• _About this exercise_: Only the lines from the one bearing "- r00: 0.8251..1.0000" through the end of the listing belong in your response, restated word for word and without pictures.

• _Available data_:
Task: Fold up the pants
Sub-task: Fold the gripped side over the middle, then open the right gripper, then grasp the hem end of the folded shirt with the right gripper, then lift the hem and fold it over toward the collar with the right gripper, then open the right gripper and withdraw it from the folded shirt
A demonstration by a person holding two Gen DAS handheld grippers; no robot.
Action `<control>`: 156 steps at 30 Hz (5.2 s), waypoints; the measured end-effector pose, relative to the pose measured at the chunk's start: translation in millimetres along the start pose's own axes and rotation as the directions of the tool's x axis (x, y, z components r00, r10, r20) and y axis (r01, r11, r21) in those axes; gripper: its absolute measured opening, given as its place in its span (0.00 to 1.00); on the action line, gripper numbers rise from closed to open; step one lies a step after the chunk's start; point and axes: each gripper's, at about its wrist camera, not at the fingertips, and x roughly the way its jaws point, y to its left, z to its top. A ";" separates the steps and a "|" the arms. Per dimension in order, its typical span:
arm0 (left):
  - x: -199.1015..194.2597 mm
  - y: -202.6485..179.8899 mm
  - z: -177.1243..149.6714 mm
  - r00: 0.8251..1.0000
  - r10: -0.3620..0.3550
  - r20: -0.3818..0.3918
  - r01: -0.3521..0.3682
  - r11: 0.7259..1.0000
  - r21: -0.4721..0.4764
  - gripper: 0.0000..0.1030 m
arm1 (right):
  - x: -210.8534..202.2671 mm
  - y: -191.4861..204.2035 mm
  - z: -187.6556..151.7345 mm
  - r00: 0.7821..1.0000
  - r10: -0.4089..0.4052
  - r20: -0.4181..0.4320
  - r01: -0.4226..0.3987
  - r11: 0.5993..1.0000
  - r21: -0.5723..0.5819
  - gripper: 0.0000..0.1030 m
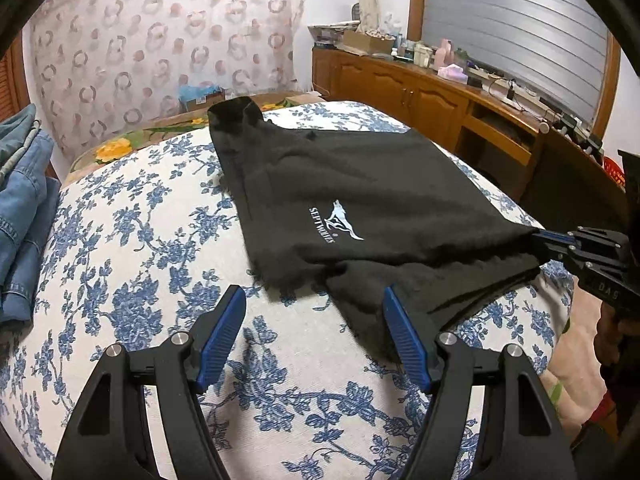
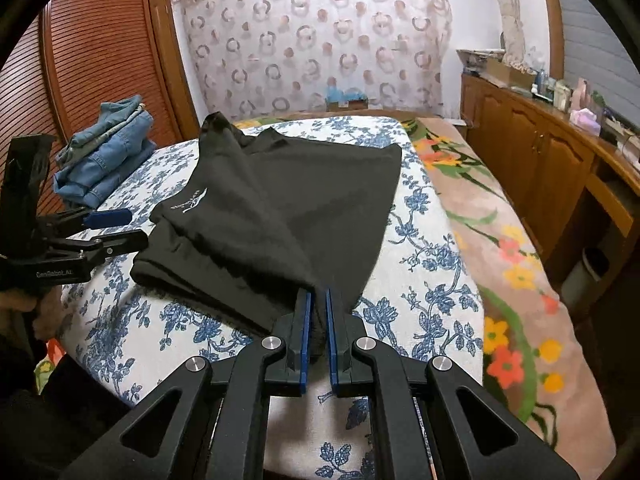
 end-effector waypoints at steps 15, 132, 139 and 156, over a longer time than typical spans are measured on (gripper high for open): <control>-38.4 50.0 8.3 0.996 0.051 0.074 -0.045 0.996 -0.076 0.70 | -15.1 24.8 27.1 0.991 0.096 0.088 -0.091 0.994 -0.060 0.30; 21.9 5.9 11.4 1.000 0.009 -0.014 -0.009 1.000 -0.004 0.70 | 149.4 -40.2 141.4 0.962 -0.267 -0.062 0.263 0.963 -0.065 0.07; 13.6 4.9 10.8 1.000 -0.001 -0.003 0.001 1.000 -0.005 0.70 | 108.1 -17.9 116.0 0.986 -0.166 -0.008 0.165 0.985 -0.049 0.17; 1.4 -14.8 -2.5 0.992 -0.120 -0.034 0.121 0.992 0.021 0.46 | 20.5 11.8 26.1 0.999 -0.033 -0.014 0.031 0.994 -0.108 0.29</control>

• _Answer to the exercise_:
  - r00: 0.8251..1.0000
  - r10: -0.3620..0.3550
  - r20: -0.3818..0.3918
  - r01: -0.3521..0.3682
  - r11: 0.7259..1.0000
  - r21: -0.4721..0.4764
  - gripper: 0.0000..0.1030 m
arm1 (right):
  - x: -210.8534..202.2671 mm
  - y: -191.4861..204.2035 mm
  - z: -187.6556..151.7345 mm
  - r00: 0.7821..1.0000
  - r10: -0.4089..0.4052
  - r20: -0.4181..0.4320
  - r01: -0.4226..0.3987
  - r11: 0.5993..1.0000
  - r21: -0.5723..0.5819
  - gripper: 0.0000..0.1030 m
 end-effector waypoints at steps 15, 132, 139 and 156, over a longer time than typical spans are measured on (gripper high for open): <control>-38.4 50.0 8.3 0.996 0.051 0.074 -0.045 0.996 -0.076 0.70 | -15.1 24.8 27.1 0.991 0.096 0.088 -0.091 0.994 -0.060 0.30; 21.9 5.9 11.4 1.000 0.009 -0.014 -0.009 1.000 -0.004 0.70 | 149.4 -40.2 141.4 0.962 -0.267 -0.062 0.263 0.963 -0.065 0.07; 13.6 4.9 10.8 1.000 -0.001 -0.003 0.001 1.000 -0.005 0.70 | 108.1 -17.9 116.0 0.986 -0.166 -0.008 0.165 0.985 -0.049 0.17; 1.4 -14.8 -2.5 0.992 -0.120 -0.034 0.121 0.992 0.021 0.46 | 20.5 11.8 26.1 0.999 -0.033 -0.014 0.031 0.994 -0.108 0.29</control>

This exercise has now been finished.